▶ **ASSIGNED TASK**
Print, exactly as they appear in the listing below, the lines from the line with "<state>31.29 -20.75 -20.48" to the line with "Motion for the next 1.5", with both end lines kept.

-- INFORMATION SHOWN follows --

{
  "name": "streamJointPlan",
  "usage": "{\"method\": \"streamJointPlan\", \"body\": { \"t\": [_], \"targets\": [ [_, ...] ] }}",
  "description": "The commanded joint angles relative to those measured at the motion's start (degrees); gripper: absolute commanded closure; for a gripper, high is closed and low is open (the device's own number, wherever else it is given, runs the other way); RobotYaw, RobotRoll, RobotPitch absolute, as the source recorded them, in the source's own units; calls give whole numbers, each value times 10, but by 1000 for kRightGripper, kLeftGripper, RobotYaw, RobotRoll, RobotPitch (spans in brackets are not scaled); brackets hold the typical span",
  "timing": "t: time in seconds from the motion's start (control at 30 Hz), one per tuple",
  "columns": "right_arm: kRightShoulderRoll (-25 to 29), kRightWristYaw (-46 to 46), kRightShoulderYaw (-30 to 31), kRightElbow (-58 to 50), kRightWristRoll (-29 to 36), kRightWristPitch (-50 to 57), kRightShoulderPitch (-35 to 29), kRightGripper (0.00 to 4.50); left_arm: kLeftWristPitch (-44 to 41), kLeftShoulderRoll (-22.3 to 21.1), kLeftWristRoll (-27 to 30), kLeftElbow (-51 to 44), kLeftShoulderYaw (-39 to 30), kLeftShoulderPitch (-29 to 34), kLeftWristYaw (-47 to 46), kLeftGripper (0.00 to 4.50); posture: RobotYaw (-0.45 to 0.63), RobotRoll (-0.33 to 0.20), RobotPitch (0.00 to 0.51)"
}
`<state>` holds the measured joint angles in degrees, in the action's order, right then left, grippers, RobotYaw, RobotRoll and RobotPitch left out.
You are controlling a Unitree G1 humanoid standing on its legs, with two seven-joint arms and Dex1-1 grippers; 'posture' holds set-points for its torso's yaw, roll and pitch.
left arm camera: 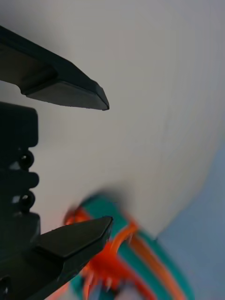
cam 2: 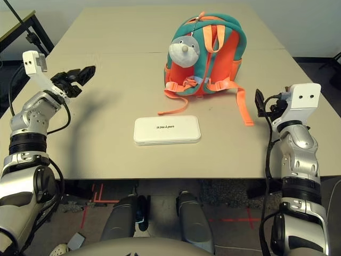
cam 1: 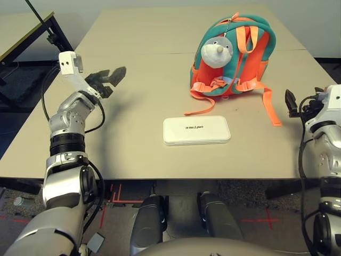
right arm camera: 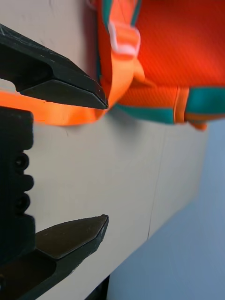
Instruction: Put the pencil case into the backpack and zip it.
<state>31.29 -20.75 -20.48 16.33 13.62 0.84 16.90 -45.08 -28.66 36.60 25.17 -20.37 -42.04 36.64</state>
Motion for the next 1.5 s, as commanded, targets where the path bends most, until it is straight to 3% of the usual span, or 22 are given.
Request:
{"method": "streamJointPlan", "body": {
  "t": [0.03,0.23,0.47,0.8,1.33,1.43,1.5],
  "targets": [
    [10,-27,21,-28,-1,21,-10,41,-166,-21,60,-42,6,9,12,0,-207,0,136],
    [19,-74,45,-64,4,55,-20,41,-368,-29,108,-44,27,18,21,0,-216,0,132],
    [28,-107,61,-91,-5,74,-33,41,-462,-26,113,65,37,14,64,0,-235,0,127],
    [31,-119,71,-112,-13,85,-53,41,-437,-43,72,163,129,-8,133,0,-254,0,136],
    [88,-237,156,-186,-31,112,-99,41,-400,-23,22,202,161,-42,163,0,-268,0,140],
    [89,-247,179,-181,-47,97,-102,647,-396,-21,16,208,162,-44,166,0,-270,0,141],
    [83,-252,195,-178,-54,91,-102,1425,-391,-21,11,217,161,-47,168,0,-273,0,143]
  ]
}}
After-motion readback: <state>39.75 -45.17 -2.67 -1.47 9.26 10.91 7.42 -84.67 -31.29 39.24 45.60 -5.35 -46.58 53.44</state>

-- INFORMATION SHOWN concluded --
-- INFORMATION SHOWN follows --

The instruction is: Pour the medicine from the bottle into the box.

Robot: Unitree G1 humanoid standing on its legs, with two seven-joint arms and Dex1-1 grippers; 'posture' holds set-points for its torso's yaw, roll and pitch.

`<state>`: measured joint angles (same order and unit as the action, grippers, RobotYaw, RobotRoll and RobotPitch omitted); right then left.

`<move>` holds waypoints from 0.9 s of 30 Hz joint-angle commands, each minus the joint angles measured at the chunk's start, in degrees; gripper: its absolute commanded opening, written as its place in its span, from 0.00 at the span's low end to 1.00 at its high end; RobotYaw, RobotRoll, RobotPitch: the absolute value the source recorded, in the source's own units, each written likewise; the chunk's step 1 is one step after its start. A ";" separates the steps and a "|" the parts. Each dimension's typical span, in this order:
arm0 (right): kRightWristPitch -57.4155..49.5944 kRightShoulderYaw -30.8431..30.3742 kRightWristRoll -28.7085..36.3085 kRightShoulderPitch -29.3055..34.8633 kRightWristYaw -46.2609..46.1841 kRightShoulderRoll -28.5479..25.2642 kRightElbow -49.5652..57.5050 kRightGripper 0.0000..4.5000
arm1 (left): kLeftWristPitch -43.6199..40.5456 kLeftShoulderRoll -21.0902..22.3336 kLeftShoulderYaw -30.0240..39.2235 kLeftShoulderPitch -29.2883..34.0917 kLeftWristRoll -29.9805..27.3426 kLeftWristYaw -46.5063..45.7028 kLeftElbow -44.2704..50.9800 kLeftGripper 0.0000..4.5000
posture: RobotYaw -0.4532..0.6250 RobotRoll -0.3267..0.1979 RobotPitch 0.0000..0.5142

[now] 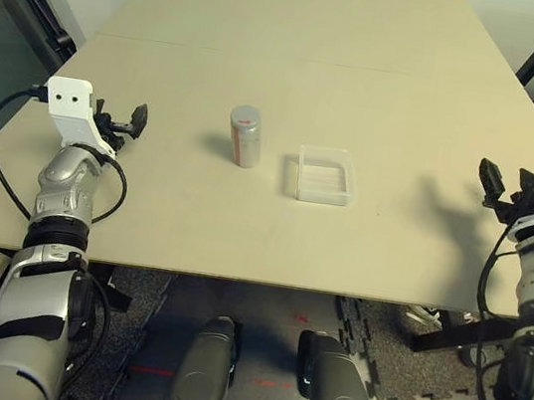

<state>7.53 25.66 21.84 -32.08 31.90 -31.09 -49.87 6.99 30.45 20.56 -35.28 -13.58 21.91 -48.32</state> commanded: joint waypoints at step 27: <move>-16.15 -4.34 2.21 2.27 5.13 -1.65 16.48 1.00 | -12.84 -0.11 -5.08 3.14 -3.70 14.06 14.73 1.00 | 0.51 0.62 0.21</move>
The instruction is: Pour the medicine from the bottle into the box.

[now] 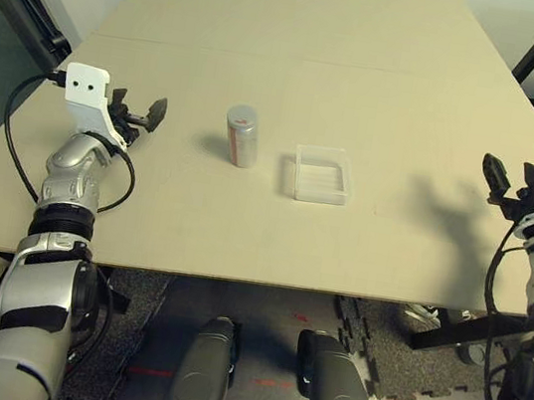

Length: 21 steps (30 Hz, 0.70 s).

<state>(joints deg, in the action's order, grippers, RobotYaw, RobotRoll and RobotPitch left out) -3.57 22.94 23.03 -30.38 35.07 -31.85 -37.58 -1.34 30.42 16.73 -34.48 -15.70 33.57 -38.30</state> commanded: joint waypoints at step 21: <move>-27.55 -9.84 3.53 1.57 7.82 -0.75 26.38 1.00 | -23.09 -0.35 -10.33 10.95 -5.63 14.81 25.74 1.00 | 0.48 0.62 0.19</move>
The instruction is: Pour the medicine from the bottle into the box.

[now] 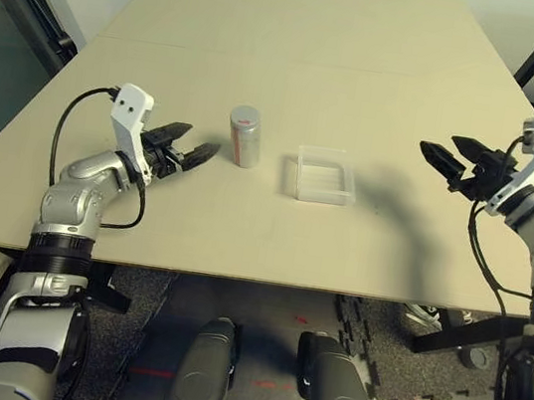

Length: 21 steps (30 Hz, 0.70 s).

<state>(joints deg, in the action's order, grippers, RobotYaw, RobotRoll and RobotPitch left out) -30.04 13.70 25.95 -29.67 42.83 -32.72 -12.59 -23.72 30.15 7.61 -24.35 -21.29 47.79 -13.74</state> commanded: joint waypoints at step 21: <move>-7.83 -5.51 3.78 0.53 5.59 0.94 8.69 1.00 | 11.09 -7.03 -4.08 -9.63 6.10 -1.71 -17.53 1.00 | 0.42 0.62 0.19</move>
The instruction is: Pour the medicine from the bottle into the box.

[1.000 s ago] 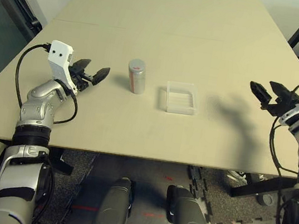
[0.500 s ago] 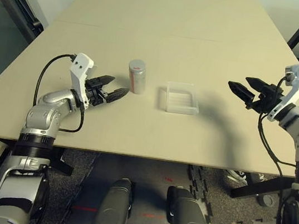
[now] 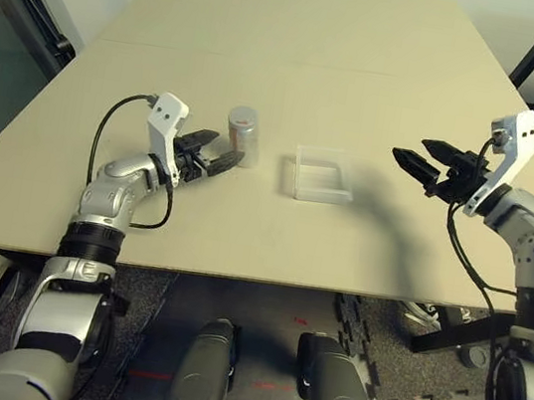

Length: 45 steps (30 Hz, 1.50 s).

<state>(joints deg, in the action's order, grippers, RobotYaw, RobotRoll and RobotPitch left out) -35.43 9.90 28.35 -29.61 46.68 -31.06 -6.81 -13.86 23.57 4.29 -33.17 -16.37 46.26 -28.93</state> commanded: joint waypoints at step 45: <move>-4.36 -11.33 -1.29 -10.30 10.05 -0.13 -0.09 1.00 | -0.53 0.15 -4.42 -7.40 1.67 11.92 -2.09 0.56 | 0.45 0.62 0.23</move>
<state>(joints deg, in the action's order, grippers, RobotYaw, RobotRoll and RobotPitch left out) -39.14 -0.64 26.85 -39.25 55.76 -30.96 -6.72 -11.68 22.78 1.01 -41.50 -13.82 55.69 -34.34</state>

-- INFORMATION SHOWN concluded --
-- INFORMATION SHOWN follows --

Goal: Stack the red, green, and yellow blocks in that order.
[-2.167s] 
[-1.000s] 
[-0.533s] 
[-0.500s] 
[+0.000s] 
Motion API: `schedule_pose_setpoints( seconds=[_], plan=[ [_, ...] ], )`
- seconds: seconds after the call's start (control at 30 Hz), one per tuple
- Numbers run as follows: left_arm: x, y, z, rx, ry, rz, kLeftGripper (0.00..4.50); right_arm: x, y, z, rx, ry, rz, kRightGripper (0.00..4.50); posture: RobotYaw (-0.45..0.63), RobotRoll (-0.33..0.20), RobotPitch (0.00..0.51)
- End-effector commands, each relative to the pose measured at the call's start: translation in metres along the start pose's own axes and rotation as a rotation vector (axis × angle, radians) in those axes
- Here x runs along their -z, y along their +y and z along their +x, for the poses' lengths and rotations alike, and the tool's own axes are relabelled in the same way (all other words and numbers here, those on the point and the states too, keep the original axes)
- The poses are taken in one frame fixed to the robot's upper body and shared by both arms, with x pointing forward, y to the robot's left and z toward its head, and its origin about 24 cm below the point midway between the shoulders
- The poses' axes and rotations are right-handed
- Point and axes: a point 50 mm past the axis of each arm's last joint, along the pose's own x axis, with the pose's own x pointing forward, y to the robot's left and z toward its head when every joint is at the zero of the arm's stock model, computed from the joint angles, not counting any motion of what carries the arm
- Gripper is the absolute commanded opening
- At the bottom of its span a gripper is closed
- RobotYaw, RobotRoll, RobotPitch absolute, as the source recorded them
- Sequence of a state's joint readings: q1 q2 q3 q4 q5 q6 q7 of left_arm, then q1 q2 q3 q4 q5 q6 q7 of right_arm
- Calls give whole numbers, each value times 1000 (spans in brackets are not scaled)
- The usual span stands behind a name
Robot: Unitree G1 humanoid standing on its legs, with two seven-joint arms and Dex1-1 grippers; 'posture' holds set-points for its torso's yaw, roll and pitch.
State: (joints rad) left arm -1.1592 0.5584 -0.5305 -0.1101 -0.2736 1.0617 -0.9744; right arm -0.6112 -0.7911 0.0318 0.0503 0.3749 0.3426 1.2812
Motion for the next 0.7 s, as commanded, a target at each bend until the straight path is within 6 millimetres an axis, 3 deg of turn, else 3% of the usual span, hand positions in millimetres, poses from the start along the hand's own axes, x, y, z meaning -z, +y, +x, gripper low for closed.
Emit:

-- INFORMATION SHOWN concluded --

▶ **YOUR RESPONSE**
<state>31.29 -20.75 -20.48 16.33 13.62 0.84 16.90 -45.08 -28.66 36.60 25.17 -20.37 -42.04 36.64</state>
Motion for the next 1.5 s, as commanded, targets where the path bends most, until it is straight to 3% of the usual span, or 22 are given.

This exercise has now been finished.